[Opening Working data section]

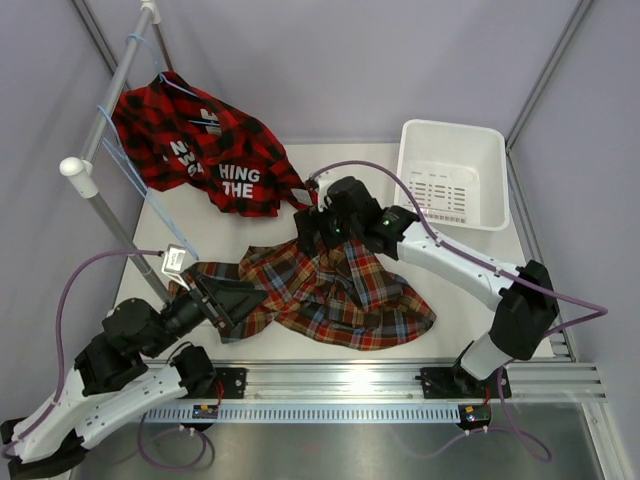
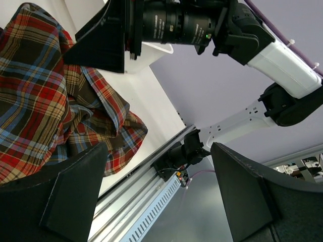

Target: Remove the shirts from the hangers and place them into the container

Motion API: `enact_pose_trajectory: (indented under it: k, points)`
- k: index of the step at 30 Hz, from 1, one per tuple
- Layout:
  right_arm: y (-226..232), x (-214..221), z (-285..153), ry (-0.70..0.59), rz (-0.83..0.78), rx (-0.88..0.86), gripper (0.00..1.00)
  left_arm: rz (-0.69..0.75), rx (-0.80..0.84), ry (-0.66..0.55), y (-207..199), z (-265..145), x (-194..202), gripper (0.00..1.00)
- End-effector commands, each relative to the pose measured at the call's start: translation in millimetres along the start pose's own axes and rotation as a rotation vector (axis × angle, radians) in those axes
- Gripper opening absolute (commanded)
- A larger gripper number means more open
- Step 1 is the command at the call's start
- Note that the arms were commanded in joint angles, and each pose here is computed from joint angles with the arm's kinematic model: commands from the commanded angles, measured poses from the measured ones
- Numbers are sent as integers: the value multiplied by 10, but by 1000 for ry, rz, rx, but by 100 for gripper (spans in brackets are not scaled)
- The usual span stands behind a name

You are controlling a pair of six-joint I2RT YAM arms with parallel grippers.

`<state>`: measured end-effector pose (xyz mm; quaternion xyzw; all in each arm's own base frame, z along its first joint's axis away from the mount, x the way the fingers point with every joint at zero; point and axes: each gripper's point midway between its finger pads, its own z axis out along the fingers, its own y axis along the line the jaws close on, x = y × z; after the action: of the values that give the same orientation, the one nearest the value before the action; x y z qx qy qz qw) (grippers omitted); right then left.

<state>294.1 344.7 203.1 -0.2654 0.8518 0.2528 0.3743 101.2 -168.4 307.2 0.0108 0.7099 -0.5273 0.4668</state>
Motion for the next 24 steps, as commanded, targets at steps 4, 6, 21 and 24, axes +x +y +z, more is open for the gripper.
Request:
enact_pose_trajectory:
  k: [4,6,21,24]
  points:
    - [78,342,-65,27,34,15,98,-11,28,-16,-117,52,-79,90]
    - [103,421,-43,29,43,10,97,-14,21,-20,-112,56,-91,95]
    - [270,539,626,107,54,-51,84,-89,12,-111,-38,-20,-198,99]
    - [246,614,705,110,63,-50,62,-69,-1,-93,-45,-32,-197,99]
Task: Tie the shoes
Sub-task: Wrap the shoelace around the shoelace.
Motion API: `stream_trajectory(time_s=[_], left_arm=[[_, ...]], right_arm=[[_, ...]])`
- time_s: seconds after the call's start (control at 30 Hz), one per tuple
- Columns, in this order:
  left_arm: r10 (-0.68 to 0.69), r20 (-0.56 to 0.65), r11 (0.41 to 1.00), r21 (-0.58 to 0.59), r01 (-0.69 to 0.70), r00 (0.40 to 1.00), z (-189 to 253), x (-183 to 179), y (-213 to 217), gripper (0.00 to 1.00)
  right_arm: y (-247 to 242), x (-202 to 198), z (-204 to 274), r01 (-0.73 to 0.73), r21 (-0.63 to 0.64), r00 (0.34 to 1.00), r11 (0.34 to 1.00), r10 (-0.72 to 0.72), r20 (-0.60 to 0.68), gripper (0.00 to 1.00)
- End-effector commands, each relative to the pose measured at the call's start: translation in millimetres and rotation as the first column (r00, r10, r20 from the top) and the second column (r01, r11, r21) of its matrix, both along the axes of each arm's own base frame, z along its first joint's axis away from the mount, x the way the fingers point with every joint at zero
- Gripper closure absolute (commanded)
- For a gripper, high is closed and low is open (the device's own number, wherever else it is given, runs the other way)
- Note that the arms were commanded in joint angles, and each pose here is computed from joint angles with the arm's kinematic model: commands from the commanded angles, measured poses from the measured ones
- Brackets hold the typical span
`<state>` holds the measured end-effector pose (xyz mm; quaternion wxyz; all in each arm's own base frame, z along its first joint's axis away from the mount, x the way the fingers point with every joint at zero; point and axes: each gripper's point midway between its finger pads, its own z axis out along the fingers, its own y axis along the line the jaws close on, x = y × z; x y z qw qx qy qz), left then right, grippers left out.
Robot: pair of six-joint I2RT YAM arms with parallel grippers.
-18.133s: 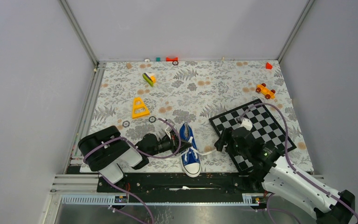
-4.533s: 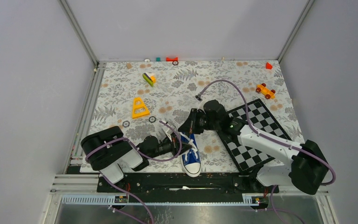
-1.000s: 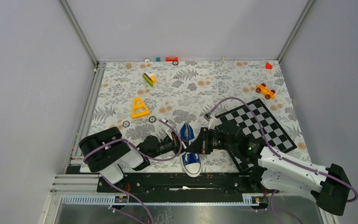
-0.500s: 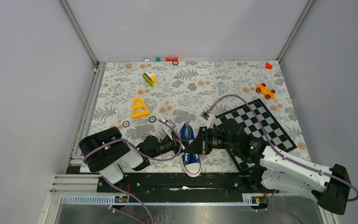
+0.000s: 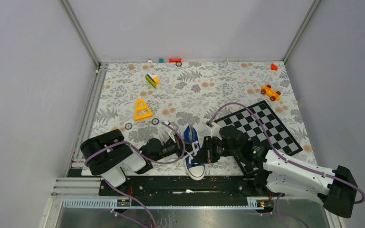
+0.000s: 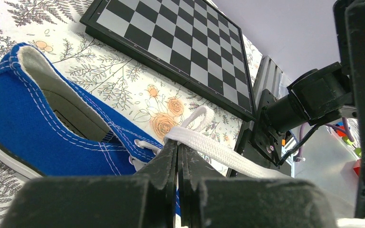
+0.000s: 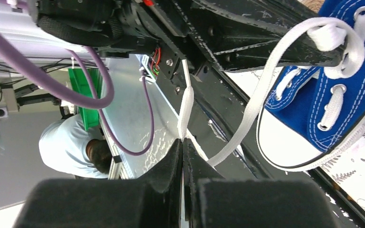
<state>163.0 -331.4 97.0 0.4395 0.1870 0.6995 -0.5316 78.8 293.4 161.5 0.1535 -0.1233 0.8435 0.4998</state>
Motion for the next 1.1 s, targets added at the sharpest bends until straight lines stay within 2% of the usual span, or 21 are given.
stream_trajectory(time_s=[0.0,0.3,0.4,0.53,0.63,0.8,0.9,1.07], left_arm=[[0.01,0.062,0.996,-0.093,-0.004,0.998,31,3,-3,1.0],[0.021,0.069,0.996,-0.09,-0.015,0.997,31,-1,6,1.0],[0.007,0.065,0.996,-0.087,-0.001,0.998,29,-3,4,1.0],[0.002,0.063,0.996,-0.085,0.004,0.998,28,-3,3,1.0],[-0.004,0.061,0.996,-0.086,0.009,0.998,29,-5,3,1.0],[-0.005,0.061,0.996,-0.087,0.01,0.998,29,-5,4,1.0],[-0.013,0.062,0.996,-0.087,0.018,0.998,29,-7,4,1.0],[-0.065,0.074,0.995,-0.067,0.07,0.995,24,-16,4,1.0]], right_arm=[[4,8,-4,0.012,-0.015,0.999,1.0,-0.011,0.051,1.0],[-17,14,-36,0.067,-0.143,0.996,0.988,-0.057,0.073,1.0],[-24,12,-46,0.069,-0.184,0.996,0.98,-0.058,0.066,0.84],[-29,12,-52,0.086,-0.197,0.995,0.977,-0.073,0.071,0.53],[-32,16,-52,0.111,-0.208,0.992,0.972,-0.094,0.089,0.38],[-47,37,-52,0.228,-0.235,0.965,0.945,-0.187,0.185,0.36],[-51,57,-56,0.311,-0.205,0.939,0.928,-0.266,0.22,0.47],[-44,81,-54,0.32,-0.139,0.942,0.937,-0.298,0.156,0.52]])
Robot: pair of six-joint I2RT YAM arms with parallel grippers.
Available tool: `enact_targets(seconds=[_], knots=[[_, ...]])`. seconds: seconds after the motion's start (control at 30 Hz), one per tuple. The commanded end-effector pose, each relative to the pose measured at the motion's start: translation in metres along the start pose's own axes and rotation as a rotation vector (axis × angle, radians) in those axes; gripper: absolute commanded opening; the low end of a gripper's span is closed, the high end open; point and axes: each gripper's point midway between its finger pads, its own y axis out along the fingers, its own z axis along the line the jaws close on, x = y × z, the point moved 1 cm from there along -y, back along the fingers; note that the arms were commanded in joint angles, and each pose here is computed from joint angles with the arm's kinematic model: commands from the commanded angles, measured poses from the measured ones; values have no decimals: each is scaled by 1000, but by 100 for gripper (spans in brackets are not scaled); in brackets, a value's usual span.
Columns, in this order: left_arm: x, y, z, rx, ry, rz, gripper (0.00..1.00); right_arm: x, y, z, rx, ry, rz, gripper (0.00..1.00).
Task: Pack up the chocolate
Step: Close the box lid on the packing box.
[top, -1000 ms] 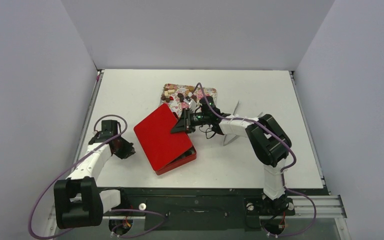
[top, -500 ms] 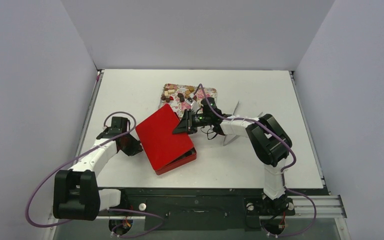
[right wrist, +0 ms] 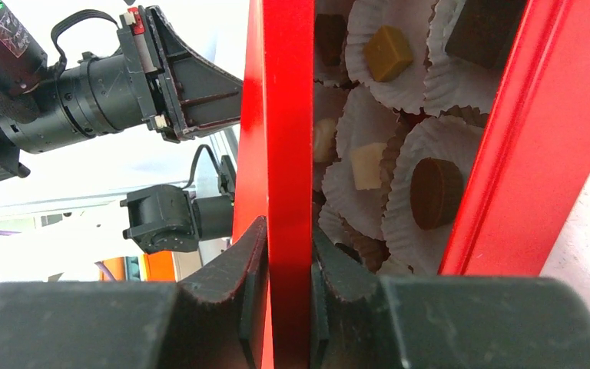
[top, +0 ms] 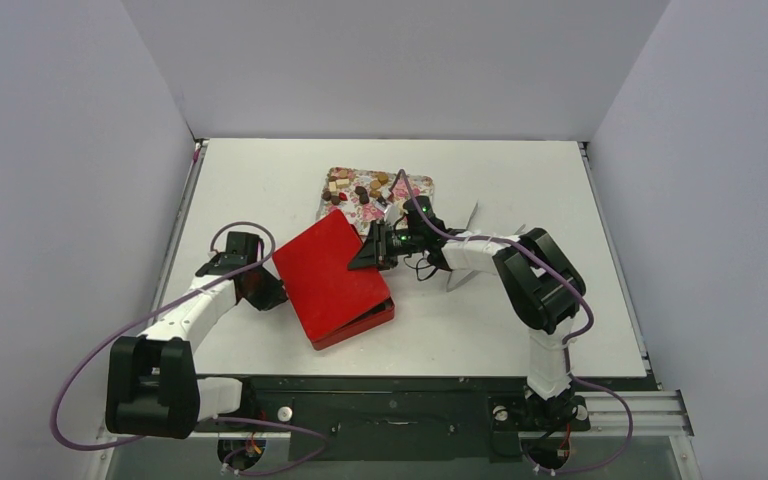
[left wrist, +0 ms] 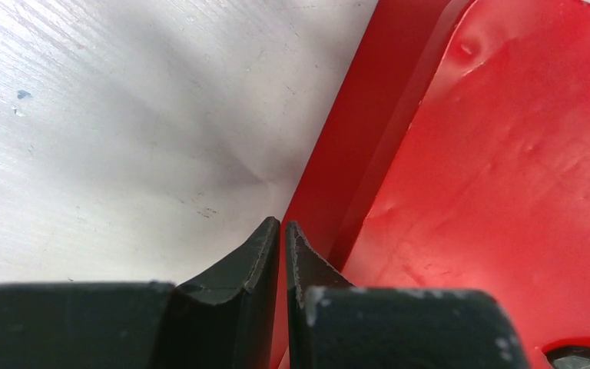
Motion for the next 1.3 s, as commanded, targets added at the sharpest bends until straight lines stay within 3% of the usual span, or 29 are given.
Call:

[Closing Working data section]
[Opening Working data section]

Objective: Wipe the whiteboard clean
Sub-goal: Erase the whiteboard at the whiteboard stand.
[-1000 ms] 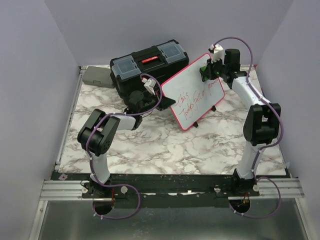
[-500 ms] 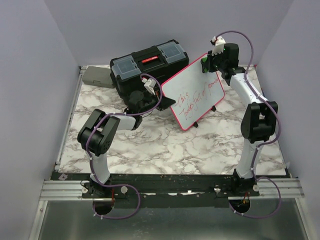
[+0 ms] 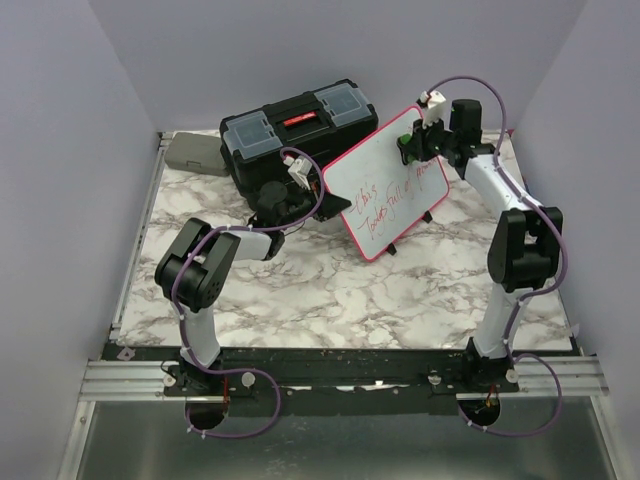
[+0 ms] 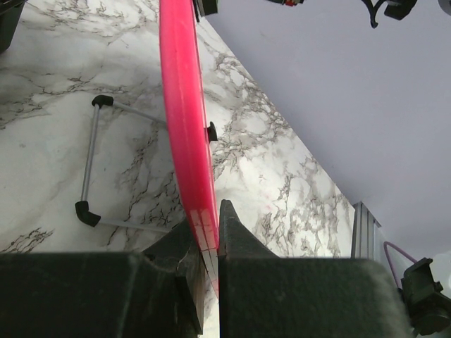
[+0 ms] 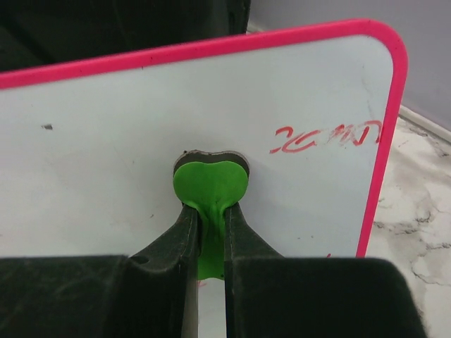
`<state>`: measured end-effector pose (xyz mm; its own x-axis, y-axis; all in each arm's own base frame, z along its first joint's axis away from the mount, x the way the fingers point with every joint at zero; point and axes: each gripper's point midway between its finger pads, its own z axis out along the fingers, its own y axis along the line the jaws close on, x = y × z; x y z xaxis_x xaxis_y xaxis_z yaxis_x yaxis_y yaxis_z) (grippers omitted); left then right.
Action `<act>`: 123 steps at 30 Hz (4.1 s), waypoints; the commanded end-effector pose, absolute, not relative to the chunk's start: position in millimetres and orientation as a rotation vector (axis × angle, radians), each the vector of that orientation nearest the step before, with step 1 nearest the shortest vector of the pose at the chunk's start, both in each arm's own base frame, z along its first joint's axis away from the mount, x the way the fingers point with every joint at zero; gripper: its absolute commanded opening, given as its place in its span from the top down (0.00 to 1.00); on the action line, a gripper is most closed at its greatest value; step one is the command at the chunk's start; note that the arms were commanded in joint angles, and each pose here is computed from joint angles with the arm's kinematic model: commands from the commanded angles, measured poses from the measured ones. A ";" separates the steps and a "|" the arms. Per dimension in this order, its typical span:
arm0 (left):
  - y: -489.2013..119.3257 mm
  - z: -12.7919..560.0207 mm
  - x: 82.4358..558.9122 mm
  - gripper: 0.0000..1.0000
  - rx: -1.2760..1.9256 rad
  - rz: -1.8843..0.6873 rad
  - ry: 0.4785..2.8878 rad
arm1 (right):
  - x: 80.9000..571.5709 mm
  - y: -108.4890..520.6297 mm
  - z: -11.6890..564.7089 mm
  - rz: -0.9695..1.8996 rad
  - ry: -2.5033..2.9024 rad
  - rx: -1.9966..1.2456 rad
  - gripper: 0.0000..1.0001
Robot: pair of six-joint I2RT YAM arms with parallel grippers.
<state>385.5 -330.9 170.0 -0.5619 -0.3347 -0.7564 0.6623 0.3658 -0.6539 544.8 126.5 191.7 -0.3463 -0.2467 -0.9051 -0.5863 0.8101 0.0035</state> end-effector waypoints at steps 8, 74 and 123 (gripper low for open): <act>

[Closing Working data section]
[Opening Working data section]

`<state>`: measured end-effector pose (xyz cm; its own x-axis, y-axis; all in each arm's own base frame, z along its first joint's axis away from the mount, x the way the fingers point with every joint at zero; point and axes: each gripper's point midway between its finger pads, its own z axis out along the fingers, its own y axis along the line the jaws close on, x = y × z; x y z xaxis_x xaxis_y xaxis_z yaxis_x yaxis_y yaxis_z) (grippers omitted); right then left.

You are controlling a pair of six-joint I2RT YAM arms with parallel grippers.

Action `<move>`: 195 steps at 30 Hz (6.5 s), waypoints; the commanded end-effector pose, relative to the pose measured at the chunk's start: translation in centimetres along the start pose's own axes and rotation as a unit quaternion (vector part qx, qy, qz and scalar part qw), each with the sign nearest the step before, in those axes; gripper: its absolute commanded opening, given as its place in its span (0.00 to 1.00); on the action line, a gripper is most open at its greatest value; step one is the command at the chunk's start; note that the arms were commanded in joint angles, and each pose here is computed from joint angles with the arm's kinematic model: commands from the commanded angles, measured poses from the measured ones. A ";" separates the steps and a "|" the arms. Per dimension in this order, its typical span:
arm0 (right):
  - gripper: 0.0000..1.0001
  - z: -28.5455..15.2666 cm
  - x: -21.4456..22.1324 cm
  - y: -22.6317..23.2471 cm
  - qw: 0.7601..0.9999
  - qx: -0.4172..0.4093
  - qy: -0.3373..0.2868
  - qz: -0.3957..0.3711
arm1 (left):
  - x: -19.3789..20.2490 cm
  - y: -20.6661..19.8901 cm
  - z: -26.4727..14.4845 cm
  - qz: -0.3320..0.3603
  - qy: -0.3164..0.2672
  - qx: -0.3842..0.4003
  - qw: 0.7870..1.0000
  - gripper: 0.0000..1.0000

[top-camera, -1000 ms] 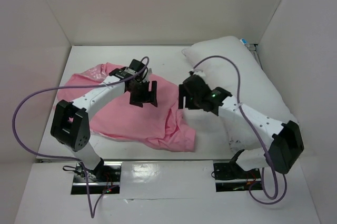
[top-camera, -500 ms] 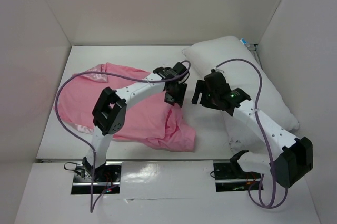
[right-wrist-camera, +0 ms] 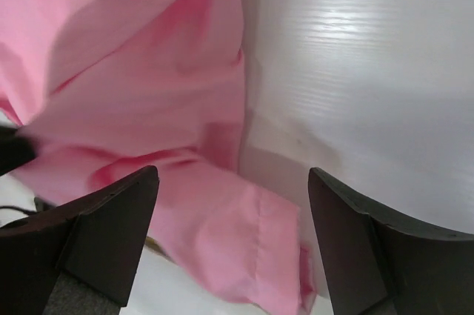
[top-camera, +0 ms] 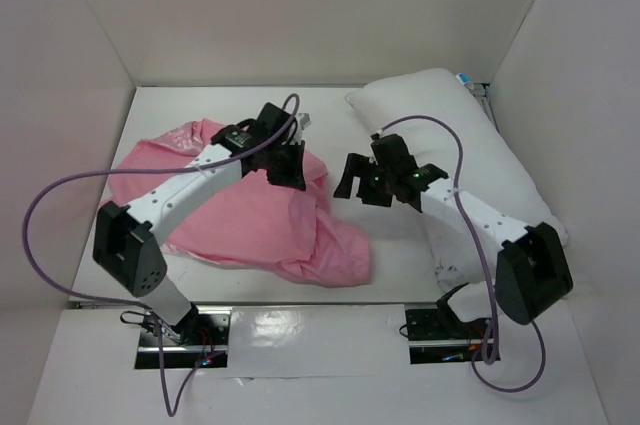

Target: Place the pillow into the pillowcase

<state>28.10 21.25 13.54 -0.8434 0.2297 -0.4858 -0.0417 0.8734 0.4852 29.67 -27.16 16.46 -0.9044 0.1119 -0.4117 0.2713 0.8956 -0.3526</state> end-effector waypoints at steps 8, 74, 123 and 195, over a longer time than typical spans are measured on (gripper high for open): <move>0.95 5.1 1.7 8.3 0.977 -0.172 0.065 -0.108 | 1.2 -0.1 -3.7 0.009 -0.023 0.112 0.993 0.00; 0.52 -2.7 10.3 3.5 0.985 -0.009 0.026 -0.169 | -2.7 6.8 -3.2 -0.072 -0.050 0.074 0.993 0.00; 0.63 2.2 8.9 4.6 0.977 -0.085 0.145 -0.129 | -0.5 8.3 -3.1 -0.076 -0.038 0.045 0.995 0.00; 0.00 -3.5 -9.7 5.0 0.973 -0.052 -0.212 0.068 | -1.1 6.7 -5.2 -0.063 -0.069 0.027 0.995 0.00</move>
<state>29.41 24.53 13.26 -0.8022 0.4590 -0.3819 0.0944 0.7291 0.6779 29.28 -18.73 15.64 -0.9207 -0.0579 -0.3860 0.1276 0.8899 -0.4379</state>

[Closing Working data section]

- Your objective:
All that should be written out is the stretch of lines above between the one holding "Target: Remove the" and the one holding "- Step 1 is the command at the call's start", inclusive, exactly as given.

- Solution to this exercise:
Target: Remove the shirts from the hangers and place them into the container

Motion API: `enact_pose_trajectory: (indented under it: k, points)`
- k: index of the step at 30 Hz, from 1, one per tuple
- Layout:
  right_arm: y (-226..232), x (-214..221), z (-285..153), ry (-0.70..0.59), rz (-0.83..0.78), rx (-0.88..0.86), gripper (0.00..1.00)
  left_arm: rz (-0.69..0.75), rx (-0.80..0.84), ry (-0.66..0.55), y (-207..199), z (-265..145), x (-194..202), gripper (0.00..1.00)
- End-effector commands, each relative to the pose measured at the call's start: translation in millimetres along the start pose's own axes and rotation as a rotation vector (axis × angle, radians) in those axes
- Gripper opening absolute (commanded)
- A larger gripper number means more open
- Step 1 is the command at the call's start

Now the exercise is finished.